Accel Partners, known for its smart early investments in fast-growing companies like Facebook and Groupon, has led a $35 million first round investment into 99designs, an crowdsourced online marketplace for designers.99designs started in February 2008 as a spin-out from a forum on SitePoint, and caters mostly to small businesses who lack their own design department. Businesses post jobs as “contests” for things like designing a new logo or Web site, along with a reward for the winner. 99designs takes a cut of each payout.

Designers also contribute spec designs — like the one here by Ben Branham — to a logo store on the site. Businesses can then buy a customised version of each logo for $99.

Right now, businesses are posting around 4,000 contests per month on 99designs, and it’s paying out more than $1 million per month to designers.

While the investment may seem like another example of a frothy funding marketplace — it’s hard to imagine such a narrowly tailored company becoming the next Groupon — 99designs is lean (only 26 employees) and profitable, and showing 120% annualized revenue growth.

Plus, online marketplaces typically benefit from first-mover advantage and network effects — think eBay or Amazon.
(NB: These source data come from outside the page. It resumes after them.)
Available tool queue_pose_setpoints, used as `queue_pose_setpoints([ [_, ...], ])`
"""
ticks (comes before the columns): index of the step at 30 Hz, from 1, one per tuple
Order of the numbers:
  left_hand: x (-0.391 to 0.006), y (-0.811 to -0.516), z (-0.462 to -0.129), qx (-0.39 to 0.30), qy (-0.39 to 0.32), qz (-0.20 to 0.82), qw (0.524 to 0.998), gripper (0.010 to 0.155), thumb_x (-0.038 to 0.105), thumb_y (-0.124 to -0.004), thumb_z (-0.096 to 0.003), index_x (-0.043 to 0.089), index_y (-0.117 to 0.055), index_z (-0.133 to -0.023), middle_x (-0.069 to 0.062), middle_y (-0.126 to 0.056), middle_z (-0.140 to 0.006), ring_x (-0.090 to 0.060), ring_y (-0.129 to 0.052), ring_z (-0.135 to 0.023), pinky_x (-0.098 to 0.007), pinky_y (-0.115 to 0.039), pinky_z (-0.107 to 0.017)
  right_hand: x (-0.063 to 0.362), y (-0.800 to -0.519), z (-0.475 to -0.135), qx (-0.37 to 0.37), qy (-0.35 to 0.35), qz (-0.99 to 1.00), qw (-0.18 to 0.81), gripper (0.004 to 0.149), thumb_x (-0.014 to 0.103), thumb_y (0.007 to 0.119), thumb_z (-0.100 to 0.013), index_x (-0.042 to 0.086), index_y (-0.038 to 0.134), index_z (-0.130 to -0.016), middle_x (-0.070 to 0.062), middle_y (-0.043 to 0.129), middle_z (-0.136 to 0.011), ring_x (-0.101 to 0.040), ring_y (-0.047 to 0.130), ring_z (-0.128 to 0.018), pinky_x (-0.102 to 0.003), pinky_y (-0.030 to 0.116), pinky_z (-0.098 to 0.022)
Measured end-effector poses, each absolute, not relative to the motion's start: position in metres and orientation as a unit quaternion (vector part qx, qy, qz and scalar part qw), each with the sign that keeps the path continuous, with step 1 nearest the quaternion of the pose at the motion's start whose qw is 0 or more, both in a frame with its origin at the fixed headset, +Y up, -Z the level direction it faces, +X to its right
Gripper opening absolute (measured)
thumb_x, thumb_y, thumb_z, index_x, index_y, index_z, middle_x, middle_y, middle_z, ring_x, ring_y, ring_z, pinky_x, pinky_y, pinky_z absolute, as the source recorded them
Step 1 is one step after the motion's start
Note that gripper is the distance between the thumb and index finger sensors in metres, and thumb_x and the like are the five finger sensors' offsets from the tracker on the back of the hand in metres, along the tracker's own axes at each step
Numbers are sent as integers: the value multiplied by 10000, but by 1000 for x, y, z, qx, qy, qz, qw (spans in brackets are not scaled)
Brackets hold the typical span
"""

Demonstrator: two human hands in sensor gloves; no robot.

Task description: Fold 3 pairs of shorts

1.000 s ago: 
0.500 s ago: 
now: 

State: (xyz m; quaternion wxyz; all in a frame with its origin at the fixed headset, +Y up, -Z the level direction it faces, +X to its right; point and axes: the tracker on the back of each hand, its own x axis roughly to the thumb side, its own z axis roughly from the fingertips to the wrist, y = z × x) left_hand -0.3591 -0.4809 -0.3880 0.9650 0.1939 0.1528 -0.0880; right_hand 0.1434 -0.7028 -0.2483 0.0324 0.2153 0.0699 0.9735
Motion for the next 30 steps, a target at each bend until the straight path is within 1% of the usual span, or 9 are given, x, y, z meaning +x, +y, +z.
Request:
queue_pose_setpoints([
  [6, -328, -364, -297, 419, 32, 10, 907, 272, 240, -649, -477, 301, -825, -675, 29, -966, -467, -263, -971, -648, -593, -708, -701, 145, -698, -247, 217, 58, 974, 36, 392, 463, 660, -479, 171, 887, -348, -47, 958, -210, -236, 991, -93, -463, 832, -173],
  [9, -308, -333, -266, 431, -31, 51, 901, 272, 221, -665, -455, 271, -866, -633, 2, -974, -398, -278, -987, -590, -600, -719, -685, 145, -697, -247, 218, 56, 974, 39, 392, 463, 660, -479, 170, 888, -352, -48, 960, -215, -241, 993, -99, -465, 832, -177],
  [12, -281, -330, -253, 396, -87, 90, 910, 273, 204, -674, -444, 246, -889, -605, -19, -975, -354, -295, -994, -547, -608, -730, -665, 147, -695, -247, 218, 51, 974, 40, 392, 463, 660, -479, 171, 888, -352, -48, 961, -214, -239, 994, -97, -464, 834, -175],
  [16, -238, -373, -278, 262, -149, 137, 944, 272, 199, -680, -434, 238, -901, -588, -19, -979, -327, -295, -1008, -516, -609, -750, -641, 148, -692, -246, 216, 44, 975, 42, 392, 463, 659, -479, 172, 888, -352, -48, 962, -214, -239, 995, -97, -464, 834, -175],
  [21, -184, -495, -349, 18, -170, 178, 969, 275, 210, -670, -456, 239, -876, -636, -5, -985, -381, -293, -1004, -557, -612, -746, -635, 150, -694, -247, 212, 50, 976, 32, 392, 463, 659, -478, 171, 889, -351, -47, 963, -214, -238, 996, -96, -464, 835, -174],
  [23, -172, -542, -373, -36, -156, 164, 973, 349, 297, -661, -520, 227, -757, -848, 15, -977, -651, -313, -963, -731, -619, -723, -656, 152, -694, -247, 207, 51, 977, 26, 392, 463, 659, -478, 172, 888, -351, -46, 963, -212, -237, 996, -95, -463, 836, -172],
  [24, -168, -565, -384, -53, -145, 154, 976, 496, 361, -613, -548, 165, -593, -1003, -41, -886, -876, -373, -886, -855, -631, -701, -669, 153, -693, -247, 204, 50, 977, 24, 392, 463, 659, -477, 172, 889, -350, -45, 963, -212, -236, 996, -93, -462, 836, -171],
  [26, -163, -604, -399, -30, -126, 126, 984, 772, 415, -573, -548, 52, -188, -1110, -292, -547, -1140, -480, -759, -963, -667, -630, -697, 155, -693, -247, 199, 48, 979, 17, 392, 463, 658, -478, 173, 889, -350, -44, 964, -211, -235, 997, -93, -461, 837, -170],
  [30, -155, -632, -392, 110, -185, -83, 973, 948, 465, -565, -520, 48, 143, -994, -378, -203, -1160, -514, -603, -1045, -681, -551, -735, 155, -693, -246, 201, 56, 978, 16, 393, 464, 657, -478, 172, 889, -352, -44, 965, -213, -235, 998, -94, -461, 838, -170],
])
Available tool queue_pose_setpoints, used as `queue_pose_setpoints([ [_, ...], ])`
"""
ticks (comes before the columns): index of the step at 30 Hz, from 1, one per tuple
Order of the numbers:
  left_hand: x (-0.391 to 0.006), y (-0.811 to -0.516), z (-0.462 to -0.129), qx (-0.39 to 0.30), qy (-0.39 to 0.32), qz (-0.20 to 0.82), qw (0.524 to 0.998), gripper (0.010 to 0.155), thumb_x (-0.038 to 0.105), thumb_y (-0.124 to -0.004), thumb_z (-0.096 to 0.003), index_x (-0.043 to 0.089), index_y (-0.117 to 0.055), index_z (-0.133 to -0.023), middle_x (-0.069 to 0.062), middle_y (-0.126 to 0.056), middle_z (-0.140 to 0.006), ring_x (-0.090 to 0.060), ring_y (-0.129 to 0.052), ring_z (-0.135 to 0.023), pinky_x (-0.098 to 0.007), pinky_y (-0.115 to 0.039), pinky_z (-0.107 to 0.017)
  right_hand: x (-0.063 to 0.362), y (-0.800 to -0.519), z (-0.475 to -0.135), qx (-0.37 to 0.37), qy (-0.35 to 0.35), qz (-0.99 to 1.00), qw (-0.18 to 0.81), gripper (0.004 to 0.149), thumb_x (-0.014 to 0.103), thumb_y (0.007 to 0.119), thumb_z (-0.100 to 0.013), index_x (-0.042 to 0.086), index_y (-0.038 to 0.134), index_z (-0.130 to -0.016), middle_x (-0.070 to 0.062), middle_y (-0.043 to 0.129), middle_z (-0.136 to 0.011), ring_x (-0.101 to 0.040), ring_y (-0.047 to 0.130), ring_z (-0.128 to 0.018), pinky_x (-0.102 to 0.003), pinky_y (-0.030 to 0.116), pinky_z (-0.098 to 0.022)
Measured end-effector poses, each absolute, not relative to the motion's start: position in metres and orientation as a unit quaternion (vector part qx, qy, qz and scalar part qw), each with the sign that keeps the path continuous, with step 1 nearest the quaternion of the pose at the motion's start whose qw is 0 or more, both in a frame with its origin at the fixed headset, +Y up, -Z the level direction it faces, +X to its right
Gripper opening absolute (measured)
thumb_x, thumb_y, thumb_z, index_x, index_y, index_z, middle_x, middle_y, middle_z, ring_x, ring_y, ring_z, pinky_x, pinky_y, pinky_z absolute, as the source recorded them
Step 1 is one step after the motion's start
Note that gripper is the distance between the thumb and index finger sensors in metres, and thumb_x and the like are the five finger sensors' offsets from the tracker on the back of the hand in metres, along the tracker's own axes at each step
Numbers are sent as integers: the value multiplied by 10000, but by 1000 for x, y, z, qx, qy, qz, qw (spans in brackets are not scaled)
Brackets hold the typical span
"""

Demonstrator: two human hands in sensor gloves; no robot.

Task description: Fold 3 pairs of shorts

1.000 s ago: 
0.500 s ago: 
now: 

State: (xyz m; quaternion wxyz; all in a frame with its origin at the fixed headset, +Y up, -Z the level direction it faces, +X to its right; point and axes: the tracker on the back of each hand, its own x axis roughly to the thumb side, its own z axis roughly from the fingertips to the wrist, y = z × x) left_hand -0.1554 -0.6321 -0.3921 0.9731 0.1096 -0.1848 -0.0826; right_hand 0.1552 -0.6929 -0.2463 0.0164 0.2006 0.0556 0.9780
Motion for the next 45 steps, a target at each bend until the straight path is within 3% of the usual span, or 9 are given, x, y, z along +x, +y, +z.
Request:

CEO Patrick Llewellyn says 99designs will use the funding to expand internationally — most of its business comes from the U.S. and Australia, where the company has its two offices — as well as for new platform features like a reputation engine to help businesses rate designers. hiring in marketing and finance, and M&A.

Other investors in the round include Flickr cofounder Stewart Butterfield and former eBay exec Michael Dearing.

NOW WATCH: Tech Insider videos

Want to read a more in-depth view on the trends influencing Australian business and the global economy? BI / Research is designed to help executives and industry leaders understand the major challenges and opportunities for industry, technology, strategy and the economy in the future. Sign up for free at research.businessinsider.com.au.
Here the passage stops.